**Exercise aim**
The data below should be duplicated in full, unchanged.

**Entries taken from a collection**
========

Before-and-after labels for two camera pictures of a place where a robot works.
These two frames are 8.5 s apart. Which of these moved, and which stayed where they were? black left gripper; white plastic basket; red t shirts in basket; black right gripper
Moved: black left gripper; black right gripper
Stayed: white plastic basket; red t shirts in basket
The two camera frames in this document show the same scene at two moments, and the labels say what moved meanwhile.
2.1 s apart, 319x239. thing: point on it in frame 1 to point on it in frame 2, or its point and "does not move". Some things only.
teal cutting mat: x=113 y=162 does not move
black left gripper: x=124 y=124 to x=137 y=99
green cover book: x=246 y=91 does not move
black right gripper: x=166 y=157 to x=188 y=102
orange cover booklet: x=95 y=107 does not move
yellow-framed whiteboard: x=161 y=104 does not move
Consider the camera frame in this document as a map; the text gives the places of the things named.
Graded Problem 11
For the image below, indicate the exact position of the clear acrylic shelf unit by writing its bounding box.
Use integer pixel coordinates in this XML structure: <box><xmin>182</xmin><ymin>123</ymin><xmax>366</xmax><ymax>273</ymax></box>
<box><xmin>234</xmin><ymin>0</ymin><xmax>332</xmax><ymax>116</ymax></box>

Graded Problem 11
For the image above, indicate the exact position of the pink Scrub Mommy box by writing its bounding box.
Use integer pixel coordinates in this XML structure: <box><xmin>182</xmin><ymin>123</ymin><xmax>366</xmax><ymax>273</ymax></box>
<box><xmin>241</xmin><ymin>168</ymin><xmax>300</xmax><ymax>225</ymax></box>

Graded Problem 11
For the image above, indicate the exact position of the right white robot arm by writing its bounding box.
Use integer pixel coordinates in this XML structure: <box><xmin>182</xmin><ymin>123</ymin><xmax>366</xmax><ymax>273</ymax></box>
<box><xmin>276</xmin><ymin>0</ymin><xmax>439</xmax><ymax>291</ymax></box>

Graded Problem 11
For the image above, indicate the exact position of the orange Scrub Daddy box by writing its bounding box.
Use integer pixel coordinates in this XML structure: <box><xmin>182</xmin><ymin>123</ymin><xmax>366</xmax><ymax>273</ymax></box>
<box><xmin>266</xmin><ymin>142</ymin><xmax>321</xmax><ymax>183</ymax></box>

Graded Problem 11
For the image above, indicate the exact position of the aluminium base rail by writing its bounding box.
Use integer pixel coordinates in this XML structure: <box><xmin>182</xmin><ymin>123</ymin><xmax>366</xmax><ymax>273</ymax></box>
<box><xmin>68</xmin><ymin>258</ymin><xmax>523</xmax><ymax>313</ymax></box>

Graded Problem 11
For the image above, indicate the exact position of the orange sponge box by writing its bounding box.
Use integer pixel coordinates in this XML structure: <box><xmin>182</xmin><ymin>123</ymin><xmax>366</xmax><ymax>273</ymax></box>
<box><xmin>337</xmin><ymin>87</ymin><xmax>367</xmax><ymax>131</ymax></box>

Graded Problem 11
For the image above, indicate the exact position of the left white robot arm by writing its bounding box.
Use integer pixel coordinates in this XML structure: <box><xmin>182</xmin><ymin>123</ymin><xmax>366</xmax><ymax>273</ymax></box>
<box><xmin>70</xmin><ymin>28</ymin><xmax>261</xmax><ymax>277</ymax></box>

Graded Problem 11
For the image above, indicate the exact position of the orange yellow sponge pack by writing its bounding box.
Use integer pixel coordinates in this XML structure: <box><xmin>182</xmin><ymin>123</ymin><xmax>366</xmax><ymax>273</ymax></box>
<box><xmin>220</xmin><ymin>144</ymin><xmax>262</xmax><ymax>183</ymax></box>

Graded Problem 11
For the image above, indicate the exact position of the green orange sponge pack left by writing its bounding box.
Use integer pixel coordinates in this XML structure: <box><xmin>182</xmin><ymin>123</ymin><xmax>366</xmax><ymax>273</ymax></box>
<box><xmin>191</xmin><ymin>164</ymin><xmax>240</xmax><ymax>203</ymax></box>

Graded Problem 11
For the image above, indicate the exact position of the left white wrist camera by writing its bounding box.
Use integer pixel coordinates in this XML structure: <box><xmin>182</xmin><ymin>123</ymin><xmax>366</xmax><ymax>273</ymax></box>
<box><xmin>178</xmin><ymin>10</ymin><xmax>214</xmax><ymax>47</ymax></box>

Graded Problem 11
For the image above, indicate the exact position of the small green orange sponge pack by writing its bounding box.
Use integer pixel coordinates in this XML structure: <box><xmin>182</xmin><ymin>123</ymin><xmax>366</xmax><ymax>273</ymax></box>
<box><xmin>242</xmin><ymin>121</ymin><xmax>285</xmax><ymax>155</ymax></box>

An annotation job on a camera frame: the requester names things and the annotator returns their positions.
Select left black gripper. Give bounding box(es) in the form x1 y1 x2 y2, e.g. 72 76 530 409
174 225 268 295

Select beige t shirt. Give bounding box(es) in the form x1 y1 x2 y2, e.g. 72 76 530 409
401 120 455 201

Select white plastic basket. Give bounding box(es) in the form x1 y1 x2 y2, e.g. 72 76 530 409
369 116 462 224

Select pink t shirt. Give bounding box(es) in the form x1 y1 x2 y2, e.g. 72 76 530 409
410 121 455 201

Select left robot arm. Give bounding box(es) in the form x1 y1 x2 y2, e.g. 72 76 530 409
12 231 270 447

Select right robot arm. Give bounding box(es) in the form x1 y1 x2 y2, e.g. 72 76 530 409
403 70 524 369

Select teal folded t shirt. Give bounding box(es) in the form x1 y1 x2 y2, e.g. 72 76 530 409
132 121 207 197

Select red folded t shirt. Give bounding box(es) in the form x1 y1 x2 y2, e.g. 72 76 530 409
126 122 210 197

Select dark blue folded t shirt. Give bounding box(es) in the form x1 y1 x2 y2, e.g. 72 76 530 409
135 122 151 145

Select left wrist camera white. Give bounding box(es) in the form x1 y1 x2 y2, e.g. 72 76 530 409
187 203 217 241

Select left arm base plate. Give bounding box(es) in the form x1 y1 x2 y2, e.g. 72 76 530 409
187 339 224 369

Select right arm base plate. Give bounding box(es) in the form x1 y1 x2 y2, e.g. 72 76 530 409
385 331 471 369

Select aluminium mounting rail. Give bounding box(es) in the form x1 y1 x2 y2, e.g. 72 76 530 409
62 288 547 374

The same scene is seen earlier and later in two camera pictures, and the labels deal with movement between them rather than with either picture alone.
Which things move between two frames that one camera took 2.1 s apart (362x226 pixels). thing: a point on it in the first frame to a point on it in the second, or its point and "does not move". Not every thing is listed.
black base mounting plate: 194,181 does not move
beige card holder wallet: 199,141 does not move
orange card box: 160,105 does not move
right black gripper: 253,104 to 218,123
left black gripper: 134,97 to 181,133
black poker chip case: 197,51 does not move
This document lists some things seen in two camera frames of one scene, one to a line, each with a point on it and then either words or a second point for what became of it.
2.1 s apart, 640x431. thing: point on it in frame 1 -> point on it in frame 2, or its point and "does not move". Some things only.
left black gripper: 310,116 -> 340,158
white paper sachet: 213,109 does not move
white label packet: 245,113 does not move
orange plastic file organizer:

========

**Exercise output**
Before-and-after labels for two camera pictures of a place where a robot works.
These two frames are 8.5 s apart. Which of these moved, and which stayed where they were? black left gripper; white plastic basket; red t shirts in basket; black right gripper
Moved: black left gripper; black right gripper
Stayed: white plastic basket; red t shirts in basket
The two camera frames in this document show the same scene at two moments, and the labels say what moved meanwhile.
2.1 s apart, 319x239. thing: point on it in frame 1 to point on it in frame 2, or its point and "does not move". Some things only.
teal cutting mat: x=113 y=162 does not move
black left gripper: x=124 y=124 to x=137 y=99
green cover book: x=246 y=91 does not move
black right gripper: x=166 y=157 to x=188 y=102
orange cover booklet: x=95 y=107 does not move
yellow-framed whiteboard: x=161 y=104 does not move
Consider the camera frame in this document as a map; the text gives the places of the things named.
Graded Problem 11
For the image below, indicate the exact position of the clear acrylic shelf unit by writing its bounding box.
Use integer pixel coordinates in this XML structure: <box><xmin>182</xmin><ymin>123</ymin><xmax>366</xmax><ymax>273</ymax></box>
<box><xmin>234</xmin><ymin>0</ymin><xmax>332</xmax><ymax>116</ymax></box>

Graded Problem 11
For the image above, indicate the exact position of the pink Scrub Mommy box by writing its bounding box.
Use integer pixel coordinates in this XML structure: <box><xmin>182</xmin><ymin>123</ymin><xmax>366</xmax><ymax>273</ymax></box>
<box><xmin>241</xmin><ymin>168</ymin><xmax>300</xmax><ymax>225</ymax></box>

Graded Problem 11
For the image above, indicate the exact position of the right white robot arm by writing its bounding box.
Use integer pixel coordinates in this XML structure: <box><xmin>182</xmin><ymin>123</ymin><xmax>366</xmax><ymax>273</ymax></box>
<box><xmin>276</xmin><ymin>0</ymin><xmax>439</xmax><ymax>291</ymax></box>

Graded Problem 11
For the image above, indicate the exact position of the orange Scrub Daddy box by writing its bounding box.
Use integer pixel coordinates in this XML structure: <box><xmin>182</xmin><ymin>123</ymin><xmax>366</xmax><ymax>273</ymax></box>
<box><xmin>266</xmin><ymin>142</ymin><xmax>321</xmax><ymax>183</ymax></box>

Graded Problem 11
For the image above, indicate the exact position of the aluminium base rail by writing its bounding box.
Use integer pixel coordinates in this XML structure: <box><xmin>182</xmin><ymin>123</ymin><xmax>366</xmax><ymax>273</ymax></box>
<box><xmin>68</xmin><ymin>258</ymin><xmax>523</xmax><ymax>313</ymax></box>

Graded Problem 11
For the image above, indicate the exact position of the orange sponge box by writing its bounding box.
Use integer pixel coordinates in this XML structure: <box><xmin>182</xmin><ymin>123</ymin><xmax>366</xmax><ymax>273</ymax></box>
<box><xmin>337</xmin><ymin>87</ymin><xmax>367</xmax><ymax>131</ymax></box>

Graded Problem 11
For the image above, indicate the exact position of the left white robot arm by writing its bounding box.
Use integer pixel coordinates in this XML structure: <box><xmin>182</xmin><ymin>123</ymin><xmax>366</xmax><ymax>273</ymax></box>
<box><xmin>70</xmin><ymin>28</ymin><xmax>261</xmax><ymax>277</ymax></box>

Graded Problem 11
For the image above, indicate the exact position of the orange yellow sponge pack by writing its bounding box.
Use integer pixel coordinates in this XML structure: <box><xmin>182</xmin><ymin>123</ymin><xmax>366</xmax><ymax>273</ymax></box>
<box><xmin>220</xmin><ymin>144</ymin><xmax>262</xmax><ymax>183</ymax></box>

Graded Problem 11
For the image above, indicate the exact position of the green orange sponge pack left by writing its bounding box.
Use integer pixel coordinates in this XML structure: <box><xmin>182</xmin><ymin>123</ymin><xmax>366</xmax><ymax>273</ymax></box>
<box><xmin>191</xmin><ymin>164</ymin><xmax>240</xmax><ymax>203</ymax></box>

Graded Problem 11
For the image above, indicate the exact position of the left white wrist camera by writing its bounding box.
Use integer pixel coordinates in this XML structure: <box><xmin>182</xmin><ymin>123</ymin><xmax>366</xmax><ymax>273</ymax></box>
<box><xmin>178</xmin><ymin>10</ymin><xmax>214</xmax><ymax>47</ymax></box>

Graded Problem 11
For the image above, indicate the exact position of the small green orange sponge pack by writing its bounding box.
Use integer pixel coordinates in this XML structure: <box><xmin>182</xmin><ymin>123</ymin><xmax>366</xmax><ymax>273</ymax></box>
<box><xmin>242</xmin><ymin>121</ymin><xmax>285</xmax><ymax>155</ymax></box>

An annotation job on a camera frame: the requester names things and the annotator returns their positions.
Select left black gripper. Give bounding box(es) in the form x1 y1 x2 y2, e.g. 72 76 530 409
174 225 268 295

Select beige t shirt. Give bounding box(es) in the form x1 y1 x2 y2, e.g. 72 76 530 409
401 120 455 201

Select white plastic basket. Give bounding box(es) in the form x1 y1 x2 y2, e.g. 72 76 530 409
369 116 462 224

Select pink t shirt. Give bounding box(es) in the form x1 y1 x2 y2, e.g. 72 76 530 409
410 121 455 201

Select left robot arm. Give bounding box(es) in the form x1 y1 x2 y2, e.g. 72 76 530 409
12 231 270 447

Select right robot arm. Give bounding box(es) in the form x1 y1 x2 y2, e.g. 72 76 530 409
403 70 524 369

Select teal folded t shirt. Give bounding box(es) in the form x1 y1 x2 y2, e.g. 72 76 530 409
132 121 207 197

Select red folded t shirt. Give bounding box(es) in the form x1 y1 x2 y2, e.g. 72 76 530 409
126 122 210 197

Select dark blue folded t shirt. Give bounding box(es) in the form x1 y1 x2 y2, e.g. 72 76 530 409
135 122 151 145

Select left wrist camera white. Give bounding box(es) in the form x1 y1 x2 y2, e.g. 72 76 530 409
187 203 217 241

Select left arm base plate. Give bounding box(es) in the form x1 y1 x2 y2, e.g. 72 76 530 409
187 339 224 369

Select right arm base plate. Give bounding box(es) in the form x1 y1 x2 y2, e.g. 72 76 530 409
385 331 471 369

Select aluminium mounting rail. Give bounding box(es) in the form x1 y1 x2 y2, e.g. 72 76 530 409
62 288 547 374

The same scene is seen earlier and later in two camera pictures, and the labels deal with movement between them rather than with either picture alone.
Which things move between two frames that one camera took 2.1 s apart (362x226 pixels). thing: a point on it in the first frame to a point on it in the second, or its point and "does not move". Not every thing is listed.
black base mounting plate: 194,181 does not move
beige card holder wallet: 199,141 does not move
orange card box: 160,105 does not move
right black gripper: 253,104 to 218,123
left black gripper: 134,97 to 181,133
black poker chip case: 197,51 does not move
This document lists some things seen in two camera frames of one scene, one to a line, each with a point on it and then either words or a second point for what became of it.
2.1 s apart, 640x431. thing: point on it in frame 1 -> point on it in frame 2, or its point and "does not move". Some things only.
left black gripper: 310,116 -> 340,158
white paper sachet: 213,109 does not move
white label packet: 245,113 does not move
orange plastic file organizer:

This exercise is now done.